[[ Listed entries open ]]
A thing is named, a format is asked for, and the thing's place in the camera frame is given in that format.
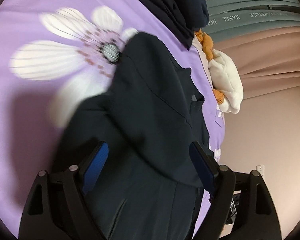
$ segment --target dark garment
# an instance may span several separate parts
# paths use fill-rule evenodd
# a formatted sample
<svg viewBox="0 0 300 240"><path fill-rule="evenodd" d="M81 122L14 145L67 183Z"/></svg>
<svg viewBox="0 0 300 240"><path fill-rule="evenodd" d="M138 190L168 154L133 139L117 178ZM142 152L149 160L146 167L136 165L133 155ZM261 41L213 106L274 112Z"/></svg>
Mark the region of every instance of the dark garment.
<svg viewBox="0 0 300 240"><path fill-rule="evenodd" d="M85 197L107 239L191 239L203 186L189 145L208 146L209 134L204 98L190 73L156 37L139 33L126 45L109 90L81 103L65 130L53 172L78 164L85 151L71 152L93 138L109 145Z"/></svg>
<svg viewBox="0 0 300 240"><path fill-rule="evenodd" d="M189 49L194 31L205 27L209 14L205 0L139 0Z"/></svg>

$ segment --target electrical outlet
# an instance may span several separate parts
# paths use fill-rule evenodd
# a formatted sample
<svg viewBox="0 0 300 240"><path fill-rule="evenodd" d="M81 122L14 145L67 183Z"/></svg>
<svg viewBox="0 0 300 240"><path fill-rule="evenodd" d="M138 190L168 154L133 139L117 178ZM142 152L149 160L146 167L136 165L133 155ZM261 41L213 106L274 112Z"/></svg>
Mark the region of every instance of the electrical outlet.
<svg viewBox="0 0 300 240"><path fill-rule="evenodd" d="M261 177L264 179L265 178L265 166L264 165L258 165L257 166L257 171L261 174Z"/></svg>

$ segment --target pink curtain
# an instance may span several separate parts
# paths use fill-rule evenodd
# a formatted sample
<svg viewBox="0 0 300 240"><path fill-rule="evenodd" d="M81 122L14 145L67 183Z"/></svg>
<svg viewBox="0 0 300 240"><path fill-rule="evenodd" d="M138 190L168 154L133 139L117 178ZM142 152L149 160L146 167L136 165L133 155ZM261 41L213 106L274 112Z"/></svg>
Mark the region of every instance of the pink curtain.
<svg viewBox="0 0 300 240"><path fill-rule="evenodd" d="M214 48L236 64L245 99L300 86L300 27L246 34Z"/></svg>

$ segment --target silver screw
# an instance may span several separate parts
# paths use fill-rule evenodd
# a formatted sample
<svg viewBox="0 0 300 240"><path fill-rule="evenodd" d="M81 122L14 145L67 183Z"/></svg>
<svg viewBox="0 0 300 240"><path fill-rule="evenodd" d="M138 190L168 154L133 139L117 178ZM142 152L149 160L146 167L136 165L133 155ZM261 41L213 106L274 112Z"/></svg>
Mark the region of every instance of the silver screw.
<svg viewBox="0 0 300 240"><path fill-rule="evenodd" d="M252 175L253 175L253 176L256 176L256 177L259 177L259 176L260 176L260 173L259 173L258 171L256 171L256 170L253 170L253 171L252 171Z"/></svg>
<svg viewBox="0 0 300 240"><path fill-rule="evenodd" d="M46 171L39 171L38 175L39 177L43 177L44 175L46 175Z"/></svg>
<svg viewBox="0 0 300 240"><path fill-rule="evenodd" d="M70 171L76 171L78 169L78 166L77 165L71 165L70 167L69 167L69 170Z"/></svg>
<svg viewBox="0 0 300 240"><path fill-rule="evenodd" d="M225 165L220 165L219 169L221 171L227 171L229 168L227 166L225 166Z"/></svg>

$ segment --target bed
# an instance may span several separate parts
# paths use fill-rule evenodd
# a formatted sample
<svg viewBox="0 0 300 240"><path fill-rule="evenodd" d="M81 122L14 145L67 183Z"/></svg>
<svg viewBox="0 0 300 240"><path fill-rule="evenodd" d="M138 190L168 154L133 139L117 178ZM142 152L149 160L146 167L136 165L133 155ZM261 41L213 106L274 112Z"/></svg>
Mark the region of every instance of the bed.
<svg viewBox="0 0 300 240"><path fill-rule="evenodd" d="M96 36L94 30L101 34ZM146 32L164 42L205 97L210 149L220 158L225 125L198 51L188 51L138 0L4 0L0 6L0 218L18 237L38 171L49 169L76 106L102 93L115 71L89 44ZM209 209L205 192L196 229Z"/></svg>

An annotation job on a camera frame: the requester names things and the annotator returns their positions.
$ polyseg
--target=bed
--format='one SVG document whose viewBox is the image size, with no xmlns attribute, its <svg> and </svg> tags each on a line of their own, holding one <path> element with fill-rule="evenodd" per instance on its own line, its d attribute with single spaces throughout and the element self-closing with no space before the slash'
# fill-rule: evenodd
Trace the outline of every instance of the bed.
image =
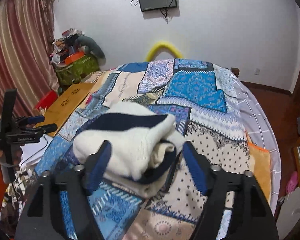
<svg viewBox="0 0 300 240">
<path fill-rule="evenodd" d="M 274 213 L 281 176 L 278 146 L 257 100 L 230 70 L 209 62 L 169 59 L 121 65 L 93 73 L 85 82 L 94 83 L 90 93 L 54 137 L 30 185 L 45 170 L 62 172 L 78 164 L 72 152 L 75 136 L 116 102 L 130 101 L 156 114 L 175 115 L 176 130 L 226 171 L 243 173 L 251 168 L 248 138 L 267 149 Z M 172 180 L 148 199 L 107 179 L 102 181 L 89 196 L 89 203 L 105 239 L 190 237 L 207 198 L 196 190 L 182 155 L 169 173 Z M 233 197 L 233 192 L 228 192 L 218 239 L 227 232 Z M 62 192 L 60 198 L 67 233 L 76 239 L 67 193 Z"/>
</svg>

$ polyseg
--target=baseboard
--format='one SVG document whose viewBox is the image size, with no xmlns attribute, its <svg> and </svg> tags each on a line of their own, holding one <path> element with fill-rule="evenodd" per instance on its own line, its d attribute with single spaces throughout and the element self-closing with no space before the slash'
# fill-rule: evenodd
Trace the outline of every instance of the baseboard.
<svg viewBox="0 0 300 240">
<path fill-rule="evenodd" d="M 244 84 L 249 89 L 250 88 L 256 88 L 256 89 L 268 90 L 268 91 L 272 91 L 272 92 L 292 96 L 292 94 L 289 90 L 285 90 L 285 89 L 282 89 L 282 88 L 275 88 L 275 87 L 271 87 L 271 86 L 266 86 L 266 85 L 261 85 L 261 84 L 256 84 L 256 83 L 250 83 L 250 82 L 245 82 L 245 81 L 242 81 L 242 84 Z"/>
</svg>

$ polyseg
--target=patchwork bedspread
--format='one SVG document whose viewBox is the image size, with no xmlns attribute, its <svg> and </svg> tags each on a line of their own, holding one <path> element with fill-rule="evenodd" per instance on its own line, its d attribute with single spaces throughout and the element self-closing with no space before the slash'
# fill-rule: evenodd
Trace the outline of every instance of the patchwork bedspread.
<svg viewBox="0 0 300 240">
<path fill-rule="evenodd" d="M 77 108 L 51 142 L 35 171 L 60 172 L 78 164 L 72 152 L 76 134 L 118 101 L 147 106 L 157 114 L 175 115 L 176 129 L 200 154 L 226 171 L 249 168 L 249 148 L 233 87 L 235 76 L 208 62 L 171 59 L 131 63 L 111 71 L 88 104 Z M 189 239 L 206 197 L 197 191 L 182 155 L 166 190 L 142 199 L 104 180 L 89 203 L 105 239 Z M 61 193 L 66 230 L 76 239 L 67 193 Z M 233 193 L 228 192 L 218 239 L 225 236 Z"/>
</svg>

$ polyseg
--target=red-brown floor
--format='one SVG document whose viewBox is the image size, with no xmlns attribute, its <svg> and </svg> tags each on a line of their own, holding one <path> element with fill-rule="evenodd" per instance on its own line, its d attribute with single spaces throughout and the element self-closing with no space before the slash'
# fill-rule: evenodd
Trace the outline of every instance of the red-brown floor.
<svg viewBox="0 0 300 240">
<path fill-rule="evenodd" d="M 296 171 L 296 162 L 292 148 L 299 138 L 297 131 L 296 105 L 289 95 L 250 88 L 265 112 L 278 142 L 282 174 L 279 198 L 285 195 L 285 187 L 293 171 Z"/>
</svg>

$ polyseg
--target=white and navy garment
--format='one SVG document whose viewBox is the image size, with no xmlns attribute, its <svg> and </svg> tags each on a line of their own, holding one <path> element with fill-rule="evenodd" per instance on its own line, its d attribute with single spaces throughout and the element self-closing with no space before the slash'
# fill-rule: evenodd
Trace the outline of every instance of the white and navy garment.
<svg viewBox="0 0 300 240">
<path fill-rule="evenodd" d="M 149 198 L 165 184 L 185 142 L 175 127 L 172 114 L 157 115 L 139 104 L 119 102 L 74 139 L 73 152 L 84 163 L 109 141 L 112 155 L 104 177 Z"/>
</svg>

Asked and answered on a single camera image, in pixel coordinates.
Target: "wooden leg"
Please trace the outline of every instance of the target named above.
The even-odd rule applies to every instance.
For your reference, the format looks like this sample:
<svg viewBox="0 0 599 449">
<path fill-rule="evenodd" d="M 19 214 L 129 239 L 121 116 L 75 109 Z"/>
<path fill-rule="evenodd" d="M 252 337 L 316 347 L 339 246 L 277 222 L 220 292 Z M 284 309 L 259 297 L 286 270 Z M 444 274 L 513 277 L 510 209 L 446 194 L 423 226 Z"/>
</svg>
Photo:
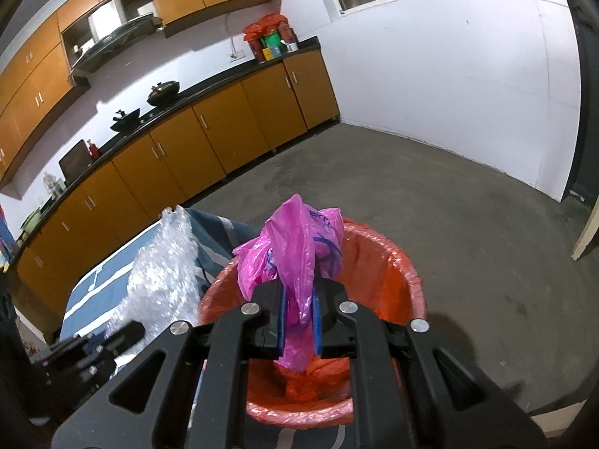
[[ Listed entries closed ]]
● **About this task**:
In the data above, find the line containing "An annotation job" and the line containing "--target=baseboard". Repeat those two lines and everything between them exactly, minus the pictures.

● **Worked solution**:
An annotation job on a camera frame: the requester names things and the annotator returns their positions.
$ polyseg
--target=bed
--format='one SVG document whose viewBox is the image size, with no xmlns attribute, its <svg> and </svg> tags each on a line of their own, holding one <path> element with fill-rule="evenodd" per instance on its own line, its d attribute with single spaces throughout and the element self-closing with no space before the slash'
# fill-rule: evenodd
Trace the outline of every instance of the bed.
image =
<svg viewBox="0 0 300 240">
<path fill-rule="evenodd" d="M 274 213 L 281 176 L 278 146 L 257 100 L 230 70 L 209 62 L 169 59 L 121 65 L 93 73 L 85 82 L 94 83 L 90 93 L 54 137 L 30 185 L 45 170 L 62 172 L 78 164 L 72 152 L 75 136 L 116 102 L 130 101 L 156 114 L 175 115 L 176 130 L 226 171 L 243 173 L 251 168 L 248 138 L 267 149 Z M 172 180 L 148 199 L 107 179 L 102 181 L 89 196 L 89 203 L 105 239 L 190 237 L 207 198 L 196 190 L 182 155 L 169 173 Z M 233 197 L 233 192 L 228 192 L 218 239 L 227 232 Z M 62 192 L 60 198 L 67 233 L 76 239 L 67 193 Z"/>
</svg>

$ polyseg
--target=baseboard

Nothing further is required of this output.